Будучи секретным агентом Людовика XV, он познакомился с г-жой Дюбарри и смог оказать ей ценную услугу. Услугу подобного же рода он оказал и Людовику XVI, при выполнении поручения которого ему пришлось помериться силами с двуполым кавалером д’Эоном.
Он первым предсказал рождение нового государства по ту сторону Атлантики, убедил в этом французские власти и внес свою лепту в дело помощи угнетенному народу, у которого начало просыпаться самосознание.
Вся эта разносторонняя деятельность не мешала ему делать карьеру в театре, нести туда свежие идеи и защищать там права своих собратьев по перу.

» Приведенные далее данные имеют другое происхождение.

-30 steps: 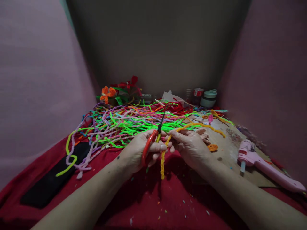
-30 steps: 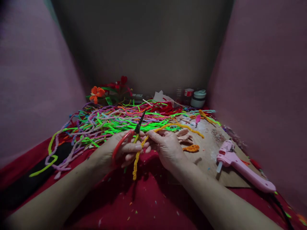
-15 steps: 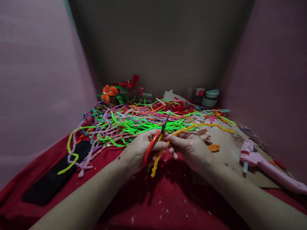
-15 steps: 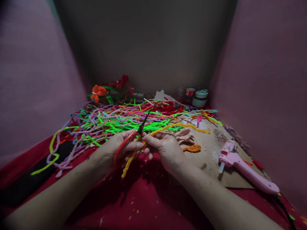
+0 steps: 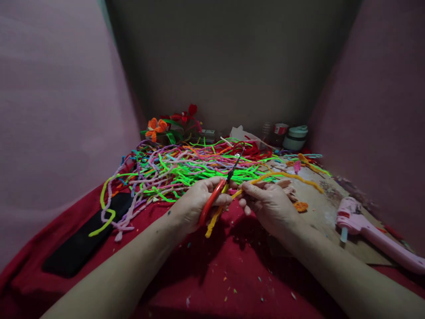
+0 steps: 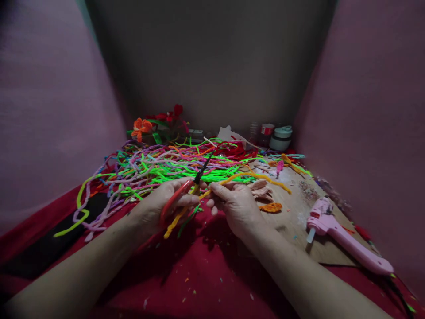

Его опасные, бунтарские высказывания воспринимались как призыв к ниспровержению старого режима, он же критиковал этот режим лишь для того, чтобы еще больше возвыситься при нем.
Поборник свободы, он был им при королях, а еще больше — при революционерах. Этому консерватору поневоле на собственной шкуре пришлось испытать, что несправедливость лучше хаоса, и он с полным правом мог отнести на свой счет эти слова драматурга, вставившего их в свою пьесу «Клавиго».
Он видел монархию в расцвете ее могущества, видел ее падение, видел пришедший ей на смену разгул анархии и всего нескольких месяцев не дожил до того, чтобы увидеть установление диктатуры того самого генерала-корсиканца, чьим первым победам он восторженно аплодировал.
Да, он все видел, всем занимался, все испытал! От иллюзий он легко перешел к философии, ибо, сам того не подозревая, родился философом. Он, который так любил жизнь, постиг бренность человеческого существования и выразил свою убежденность в этом в нескольких фразах монолога из пятого действия «Женитьбы», которые потом из него вычеркнул:
«Человек! Поднявшись, падает… Ползет, а раньше мчался… Как отвратительны немощи… Глядишь, а вместо человека уже старая тщедушная кукла… высохшая мумия… скелет… жалкий прах, а потом… ничего!»
Веселый нрав Бомарше воспротивился тому, чтобы этот мрачный пассаж остался в монологе Фигаро, он вычеркнул его и правильно сделал. Он уже понял, что, несмотря на все его несчастья и на все те нападки, которые всегда достаются на долю слишком одаренных или слишком прозорливых, от него обязательно что-нибудь останется, останется частичка того огня, что всегда будет гореть в его любимом Фигаро, в котором вечно будет жить он сам.